Nel discorso di chiusura del diciottesimo congresso del Partito Comunista, il futuro Presidente della Repubblica Popolare Cinese Xi Jimping ha ricordato che se la Cina ha bisogno di sapere di più sul mondo, il mondo ha bisogno di sapere di più sulla Cina. Francesco Sisci, giornalista e sinologo, lo conferma a Oxygen: «I cinesi sono molto più informati sull’estero di quanto gli stranieri lo siano sulla Cina. Pochissimi in occidente sanno cos’è la Cina adesso». E infatti, mentre tutto il mondo osservava il destino delle elezioni statunitensi, in pochi hanno percepito che in Cina – con la fine del congresso e la nomina di Xi Jimping a presidente e di Li Keqiang a premier – si stava contemporaneamente verificando una tappa molto significativa perché diversa da tutti i cambiamenti precedenti. «Gli ultimi 30 anni sono stati di riforme economiche, mentre i prossimi 30 saranno di riforma politica», prosegue Sisci. «Lo ha affermato Xi Jimping e, con un forte segnale non ufficiale, il primo gennaio la televisione centrale cinese ha annunciato che la Cina dovrà attuare riforme politiche tali da portare il sistema politico a essere come quello di altri Paesi.
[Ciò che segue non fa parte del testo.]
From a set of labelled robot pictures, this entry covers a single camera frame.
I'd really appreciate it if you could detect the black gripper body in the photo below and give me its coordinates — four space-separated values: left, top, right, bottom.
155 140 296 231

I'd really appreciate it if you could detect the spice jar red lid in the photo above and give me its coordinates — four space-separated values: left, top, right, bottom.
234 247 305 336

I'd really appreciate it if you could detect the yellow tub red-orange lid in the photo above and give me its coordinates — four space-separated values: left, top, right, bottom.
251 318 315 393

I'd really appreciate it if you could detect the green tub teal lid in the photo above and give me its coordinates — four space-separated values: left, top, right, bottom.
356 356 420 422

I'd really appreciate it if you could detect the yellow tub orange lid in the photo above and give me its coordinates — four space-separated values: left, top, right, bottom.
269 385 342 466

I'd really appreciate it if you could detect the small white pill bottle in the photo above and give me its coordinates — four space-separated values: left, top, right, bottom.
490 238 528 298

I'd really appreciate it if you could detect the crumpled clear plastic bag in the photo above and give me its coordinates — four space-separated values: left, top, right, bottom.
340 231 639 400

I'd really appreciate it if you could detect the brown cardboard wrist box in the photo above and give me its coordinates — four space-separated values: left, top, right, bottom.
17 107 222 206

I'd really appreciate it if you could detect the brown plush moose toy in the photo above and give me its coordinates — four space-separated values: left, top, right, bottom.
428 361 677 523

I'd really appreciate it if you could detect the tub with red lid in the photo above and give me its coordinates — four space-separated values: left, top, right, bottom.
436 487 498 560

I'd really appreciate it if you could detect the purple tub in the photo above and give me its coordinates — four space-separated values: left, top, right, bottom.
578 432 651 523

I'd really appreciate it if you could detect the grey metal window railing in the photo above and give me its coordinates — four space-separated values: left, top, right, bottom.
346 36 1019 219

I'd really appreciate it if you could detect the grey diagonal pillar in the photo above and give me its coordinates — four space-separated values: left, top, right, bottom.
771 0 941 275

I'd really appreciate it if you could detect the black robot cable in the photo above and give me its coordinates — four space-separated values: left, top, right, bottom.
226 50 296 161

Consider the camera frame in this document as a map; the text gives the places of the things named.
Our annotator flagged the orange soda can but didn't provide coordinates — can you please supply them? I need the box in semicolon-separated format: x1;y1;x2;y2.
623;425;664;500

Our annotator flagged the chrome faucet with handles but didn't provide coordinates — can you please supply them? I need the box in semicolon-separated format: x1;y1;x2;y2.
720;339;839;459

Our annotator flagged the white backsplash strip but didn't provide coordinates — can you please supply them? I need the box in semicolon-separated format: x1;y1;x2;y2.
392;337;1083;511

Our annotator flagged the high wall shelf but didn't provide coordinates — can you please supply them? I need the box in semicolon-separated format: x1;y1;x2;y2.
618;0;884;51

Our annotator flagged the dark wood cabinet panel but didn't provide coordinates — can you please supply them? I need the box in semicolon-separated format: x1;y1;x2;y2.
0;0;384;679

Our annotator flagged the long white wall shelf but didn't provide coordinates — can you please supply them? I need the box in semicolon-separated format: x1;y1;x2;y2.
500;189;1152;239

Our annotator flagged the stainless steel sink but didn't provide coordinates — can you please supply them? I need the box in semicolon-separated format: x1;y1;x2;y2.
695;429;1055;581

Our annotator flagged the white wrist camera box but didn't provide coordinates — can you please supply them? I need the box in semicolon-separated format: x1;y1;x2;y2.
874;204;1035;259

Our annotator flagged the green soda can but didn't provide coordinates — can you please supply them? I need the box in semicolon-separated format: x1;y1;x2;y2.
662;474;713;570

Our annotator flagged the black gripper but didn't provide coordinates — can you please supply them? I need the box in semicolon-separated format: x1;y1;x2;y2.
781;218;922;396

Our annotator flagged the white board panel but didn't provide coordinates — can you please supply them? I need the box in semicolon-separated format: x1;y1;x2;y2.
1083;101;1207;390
Certo con tempi e modi graduali e con grande prudenza». Si tratterà quindi di una

transizione democratica lenta: «La strategia è chiara, la tattica meno. Ma è così che si vincono tutte le guerre ed è questo che rende la Cina la nazione che è. Falliscono invece le politiche di quelle nazioni che vivono di tattiche ma sono ignare delle strategie da applicare». Difficile dire con sicurezza quando si comincerà a percepire l’effetto di queste riforme: «L’impatto e la portata di quelle economiche sono stati inizialmente minimi. Lanciate nel ’78, hanno cominciato a fare sentire i loro effetti solo nei primi anni Novanta. Ed è probabile che questo accada anche con le riforme politiche, di cui si sentirà l’impatto solo tra qualche anno». Ma alcuni cambiamenti sono già visibili: «Negli ultimi 10 anni abbiamo assistito a una graduale libertà di informazione su internet ed è stata concessa dal governo proprio per annunciare un futuro di libertà in senso più assoluto». È più azzardato, invece, fare dei pronostici su che cosa cambierà in termini di governance, di politica estera e interna. Per ora «sappiamo solo che ci sarà una profonda riorganizzazione dello Stato, che per esempio ridurrà drasticamente il numero dei ministeri, passando dagli attuali 40-44 a circa 23-27».